Karl Gustav Johan Svensson (born 7 February 1987) is a Swedish professional footballer who plays for Allsvenskan club IFK Göteborg as a midfielder. Starting off his footballing career in Sweden with IFK Göteborg in 2005, he went on to play professionally in Turkey, Ukraine, China, and the United States before returning to Sweden in 2021. A full international between 2009 and 2021, Svensson won 32 caps for the Sweden national team and represented his country at the 2018 FIFA World Cup as well as UEFA Euro 2020.

Club career

IFK Göteborg
He played for a local team in Gothenburg as well as a French team in his youth but joined IFK Göteborg at the age of 14. He played there until 2010 and won the Swedish Championship with the club in 2007. Gustav was nominated as the Newcomer of the year in Swedish football the same season but lost out to Johan Oremo.

Bursaspor
On 1 September 2010, he signed a three-year contract with 2009–10 Süper Lig champions Bursaspor.

Tavriya Simferopol
On 7 July 2012, he signed a three-year contract with Ukrainian club Tavriya Simferopol. According to Svensson he was forced to flee Tavriya's native soil Crimea by bus during the 2014 Russian annexation of Crimea.

Return to IFK Göteborg
On 23 March 2014, he signed a four-year contract with his former club IFK Göteborg.

Guangzhou R&F
On 14 January 2016, he signed a three-year contract with Chinese club Guangzhou R&F.

Seattle Sounders FC
On 30 January 2017, Svensson joined MLS side Seattle Sounders FC. Svensson made his Sounders debut in the opening game of the 2017 season, starting at right back in a 2–1 loss to Houston. While he has also played as a center back, Svensson primarily plays as a defensive midfielder for the Sounders.

Guangzhou City
On 9 April 2021, Svensson returned to Chinese Super League side Guangzhou City.

Second return to IFK Göteborg 
On 22 July 2021, Svensson returned to IFK Göteborg for the second time, signing a two-and-a-half-year contract.

International career

Youth 
Making his debut in 2007, Svensson played 24 games for the Sweden under-21 team and was a part of the U21 team that reached the semi-finals of the 2009 UEFA European Under-21 Championship.

Senior 
In May 2018, he was named in Sweden's 23 man squad for the 2018 World Cup in Russia. At the 2018 World Cup, Svensson played in three games for Sweden as they were eliminated by England in the quarter-final. He started and played the full 90 minutes in the second-round game against Switzerland.

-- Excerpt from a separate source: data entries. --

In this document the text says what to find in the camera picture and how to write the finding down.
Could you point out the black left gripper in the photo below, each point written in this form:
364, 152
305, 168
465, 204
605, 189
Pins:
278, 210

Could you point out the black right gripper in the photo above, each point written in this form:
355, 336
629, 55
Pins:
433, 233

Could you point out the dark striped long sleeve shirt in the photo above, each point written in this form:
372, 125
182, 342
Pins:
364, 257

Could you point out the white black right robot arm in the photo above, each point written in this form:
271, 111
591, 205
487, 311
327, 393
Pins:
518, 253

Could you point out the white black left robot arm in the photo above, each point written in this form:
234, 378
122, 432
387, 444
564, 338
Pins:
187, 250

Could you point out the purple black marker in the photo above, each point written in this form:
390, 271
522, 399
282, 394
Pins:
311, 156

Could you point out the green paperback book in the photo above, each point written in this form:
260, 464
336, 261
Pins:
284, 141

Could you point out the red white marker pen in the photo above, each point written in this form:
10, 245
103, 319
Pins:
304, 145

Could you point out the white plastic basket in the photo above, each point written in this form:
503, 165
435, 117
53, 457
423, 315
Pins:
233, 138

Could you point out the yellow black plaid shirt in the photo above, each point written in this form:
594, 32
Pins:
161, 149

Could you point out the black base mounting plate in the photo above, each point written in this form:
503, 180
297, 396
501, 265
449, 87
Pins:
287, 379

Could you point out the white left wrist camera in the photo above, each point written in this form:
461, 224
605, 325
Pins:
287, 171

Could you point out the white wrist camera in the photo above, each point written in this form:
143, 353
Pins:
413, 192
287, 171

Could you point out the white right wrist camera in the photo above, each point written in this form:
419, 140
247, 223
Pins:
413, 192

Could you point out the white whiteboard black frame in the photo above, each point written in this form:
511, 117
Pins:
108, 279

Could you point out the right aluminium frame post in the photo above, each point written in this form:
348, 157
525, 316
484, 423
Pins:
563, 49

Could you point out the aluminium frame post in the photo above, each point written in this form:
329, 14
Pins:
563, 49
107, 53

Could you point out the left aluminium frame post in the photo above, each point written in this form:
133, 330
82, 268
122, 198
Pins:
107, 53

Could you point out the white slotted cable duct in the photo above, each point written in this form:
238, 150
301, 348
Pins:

On 8 September 2020, Svensson was sent off for the first time in his senior international career in the first half after two yellow cards in Sweden's game against Portugal in the 2020–21 UEFA Nations League. He served as Sweden's team captain for the first time in a friendly game against Denmark on 11 November 2020, in his 30th international appearance.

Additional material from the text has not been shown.